──────── RECORDS TO PROCESS

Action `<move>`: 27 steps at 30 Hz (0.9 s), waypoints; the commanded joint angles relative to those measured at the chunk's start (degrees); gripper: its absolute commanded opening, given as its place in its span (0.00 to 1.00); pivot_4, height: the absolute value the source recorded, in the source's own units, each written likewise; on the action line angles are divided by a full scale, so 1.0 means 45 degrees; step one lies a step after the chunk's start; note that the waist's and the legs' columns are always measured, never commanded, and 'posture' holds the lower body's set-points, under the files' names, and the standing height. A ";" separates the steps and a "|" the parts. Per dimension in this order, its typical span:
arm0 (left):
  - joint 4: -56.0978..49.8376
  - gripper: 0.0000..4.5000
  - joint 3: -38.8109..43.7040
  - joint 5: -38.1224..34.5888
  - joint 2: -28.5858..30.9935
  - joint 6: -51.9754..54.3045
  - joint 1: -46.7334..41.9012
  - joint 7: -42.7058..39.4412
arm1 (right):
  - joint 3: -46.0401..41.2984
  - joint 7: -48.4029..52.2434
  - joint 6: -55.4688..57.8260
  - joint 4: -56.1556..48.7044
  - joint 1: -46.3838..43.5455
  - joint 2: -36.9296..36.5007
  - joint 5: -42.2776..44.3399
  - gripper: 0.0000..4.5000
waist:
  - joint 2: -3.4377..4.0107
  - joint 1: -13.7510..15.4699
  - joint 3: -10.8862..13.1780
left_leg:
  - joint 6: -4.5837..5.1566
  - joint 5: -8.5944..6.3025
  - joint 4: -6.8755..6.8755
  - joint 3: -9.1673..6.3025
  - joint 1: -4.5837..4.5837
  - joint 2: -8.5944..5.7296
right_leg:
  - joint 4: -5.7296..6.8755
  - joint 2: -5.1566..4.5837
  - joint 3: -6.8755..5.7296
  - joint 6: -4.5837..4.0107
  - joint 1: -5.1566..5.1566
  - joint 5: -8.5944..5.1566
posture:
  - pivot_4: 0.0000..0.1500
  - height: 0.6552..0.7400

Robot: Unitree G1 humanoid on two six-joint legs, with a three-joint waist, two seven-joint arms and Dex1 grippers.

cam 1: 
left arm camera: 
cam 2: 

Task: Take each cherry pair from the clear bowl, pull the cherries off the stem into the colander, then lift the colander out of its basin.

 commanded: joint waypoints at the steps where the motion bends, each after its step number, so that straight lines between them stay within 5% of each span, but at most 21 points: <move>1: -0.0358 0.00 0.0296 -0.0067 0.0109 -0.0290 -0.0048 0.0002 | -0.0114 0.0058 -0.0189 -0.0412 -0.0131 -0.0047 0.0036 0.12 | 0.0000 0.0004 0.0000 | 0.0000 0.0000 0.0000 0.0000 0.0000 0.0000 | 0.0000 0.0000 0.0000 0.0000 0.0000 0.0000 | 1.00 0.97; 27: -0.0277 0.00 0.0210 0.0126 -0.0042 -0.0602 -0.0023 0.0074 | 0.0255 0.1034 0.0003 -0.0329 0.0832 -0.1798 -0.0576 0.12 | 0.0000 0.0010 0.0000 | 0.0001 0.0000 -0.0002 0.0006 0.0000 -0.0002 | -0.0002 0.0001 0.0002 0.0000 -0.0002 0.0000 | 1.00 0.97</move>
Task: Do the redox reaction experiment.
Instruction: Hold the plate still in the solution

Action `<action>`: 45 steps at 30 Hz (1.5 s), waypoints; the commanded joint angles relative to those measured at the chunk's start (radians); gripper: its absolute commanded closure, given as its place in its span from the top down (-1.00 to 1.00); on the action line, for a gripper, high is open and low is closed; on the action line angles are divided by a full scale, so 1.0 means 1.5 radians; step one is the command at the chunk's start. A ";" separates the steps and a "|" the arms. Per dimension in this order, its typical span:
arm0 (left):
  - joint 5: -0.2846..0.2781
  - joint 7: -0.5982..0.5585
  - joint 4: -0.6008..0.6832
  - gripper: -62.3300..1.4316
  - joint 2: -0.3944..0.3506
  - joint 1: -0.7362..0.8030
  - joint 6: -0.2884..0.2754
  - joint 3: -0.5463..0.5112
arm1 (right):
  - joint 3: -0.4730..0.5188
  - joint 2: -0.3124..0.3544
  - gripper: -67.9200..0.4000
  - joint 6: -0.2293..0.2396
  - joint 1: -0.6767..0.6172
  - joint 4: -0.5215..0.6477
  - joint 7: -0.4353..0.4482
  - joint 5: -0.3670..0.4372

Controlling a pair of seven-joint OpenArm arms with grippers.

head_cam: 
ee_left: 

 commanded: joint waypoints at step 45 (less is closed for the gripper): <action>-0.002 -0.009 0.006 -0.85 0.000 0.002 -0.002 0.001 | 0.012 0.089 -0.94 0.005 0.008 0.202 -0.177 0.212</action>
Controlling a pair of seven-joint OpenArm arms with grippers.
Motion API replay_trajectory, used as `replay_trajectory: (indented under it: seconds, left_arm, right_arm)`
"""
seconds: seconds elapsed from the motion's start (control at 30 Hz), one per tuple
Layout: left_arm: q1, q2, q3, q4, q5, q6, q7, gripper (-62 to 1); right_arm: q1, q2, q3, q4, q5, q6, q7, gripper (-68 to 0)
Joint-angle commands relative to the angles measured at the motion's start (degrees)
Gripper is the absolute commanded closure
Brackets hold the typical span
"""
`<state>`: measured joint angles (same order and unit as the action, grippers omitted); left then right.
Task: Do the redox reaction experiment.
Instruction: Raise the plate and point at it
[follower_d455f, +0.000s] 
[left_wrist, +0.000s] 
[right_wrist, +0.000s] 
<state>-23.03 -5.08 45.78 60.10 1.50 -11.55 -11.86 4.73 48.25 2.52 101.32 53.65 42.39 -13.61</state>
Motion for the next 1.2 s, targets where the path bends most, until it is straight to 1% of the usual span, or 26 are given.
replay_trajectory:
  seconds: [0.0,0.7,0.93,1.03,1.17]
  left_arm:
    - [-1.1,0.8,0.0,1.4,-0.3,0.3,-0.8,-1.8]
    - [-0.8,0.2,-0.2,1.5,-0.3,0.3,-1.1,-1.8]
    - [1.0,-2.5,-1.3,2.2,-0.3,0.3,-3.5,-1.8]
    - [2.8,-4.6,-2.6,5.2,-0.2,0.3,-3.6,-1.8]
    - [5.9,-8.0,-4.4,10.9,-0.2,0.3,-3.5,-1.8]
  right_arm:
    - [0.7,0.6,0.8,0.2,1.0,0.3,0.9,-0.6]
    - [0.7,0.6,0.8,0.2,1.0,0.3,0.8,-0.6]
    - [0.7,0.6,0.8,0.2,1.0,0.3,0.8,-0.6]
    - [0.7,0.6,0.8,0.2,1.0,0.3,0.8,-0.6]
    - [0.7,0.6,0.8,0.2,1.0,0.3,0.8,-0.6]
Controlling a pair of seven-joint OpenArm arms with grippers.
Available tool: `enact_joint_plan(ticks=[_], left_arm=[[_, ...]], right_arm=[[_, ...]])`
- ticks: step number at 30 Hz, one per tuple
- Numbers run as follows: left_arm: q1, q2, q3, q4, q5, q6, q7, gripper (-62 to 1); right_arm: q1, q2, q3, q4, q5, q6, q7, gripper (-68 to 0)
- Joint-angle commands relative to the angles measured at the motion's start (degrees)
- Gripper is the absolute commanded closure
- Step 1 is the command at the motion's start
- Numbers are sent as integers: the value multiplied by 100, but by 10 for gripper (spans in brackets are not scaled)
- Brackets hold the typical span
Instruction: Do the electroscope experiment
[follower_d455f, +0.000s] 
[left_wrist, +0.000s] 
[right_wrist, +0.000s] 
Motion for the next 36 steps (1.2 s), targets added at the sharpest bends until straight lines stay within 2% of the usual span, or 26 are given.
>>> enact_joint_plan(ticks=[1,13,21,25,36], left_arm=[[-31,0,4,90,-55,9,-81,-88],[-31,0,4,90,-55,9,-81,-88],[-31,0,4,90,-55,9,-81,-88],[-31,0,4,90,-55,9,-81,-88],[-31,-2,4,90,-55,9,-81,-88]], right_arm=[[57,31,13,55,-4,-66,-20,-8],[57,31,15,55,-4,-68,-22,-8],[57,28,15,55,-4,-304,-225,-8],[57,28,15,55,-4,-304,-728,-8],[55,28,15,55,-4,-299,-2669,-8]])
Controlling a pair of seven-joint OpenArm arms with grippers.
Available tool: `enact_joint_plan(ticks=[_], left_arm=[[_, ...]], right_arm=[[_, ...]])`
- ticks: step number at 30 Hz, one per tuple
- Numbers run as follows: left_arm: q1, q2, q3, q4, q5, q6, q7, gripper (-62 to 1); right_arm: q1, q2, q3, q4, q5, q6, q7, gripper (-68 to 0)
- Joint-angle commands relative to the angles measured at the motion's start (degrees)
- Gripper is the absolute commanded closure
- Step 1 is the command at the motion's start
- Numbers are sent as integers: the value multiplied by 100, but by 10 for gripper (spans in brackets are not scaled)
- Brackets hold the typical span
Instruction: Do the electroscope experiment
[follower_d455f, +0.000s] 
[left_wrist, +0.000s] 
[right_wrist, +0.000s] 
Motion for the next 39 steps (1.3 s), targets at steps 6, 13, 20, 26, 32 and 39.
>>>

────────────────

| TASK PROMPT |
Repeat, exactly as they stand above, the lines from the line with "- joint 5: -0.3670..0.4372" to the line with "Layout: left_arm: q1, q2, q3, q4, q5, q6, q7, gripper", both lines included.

| RESULT FOR THIS EXERCISE |
  - joint 5: -0.3670..0.4372

Controlling a pair of seven-joint OpenArm arms with grippers.

head_cam: 
ee_left: 

 commanded: joint waypoints at step 45 (less is closed for the gripper): <action>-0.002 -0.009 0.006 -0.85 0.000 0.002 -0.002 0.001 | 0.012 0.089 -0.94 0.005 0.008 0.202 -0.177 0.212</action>
Controlling a pair of seven-joint OpenArm arms with grippers.
Motion API replay_trajectory, used as `replay_trajectory: (indented under it: seconds, left_arm, right_arm)`
"""
seconds: seconds elapsed from the motion's start (control at 30 Hz), one per tuple
Layout: left_arm: q1, q2, q3, q4, q5, q6, q7, gripper (-62 to 1); right_arm: q1, q2, q3, q4, q5, q6, q7, gripper (-68 to 0)

What the exercise asked for has been given in full.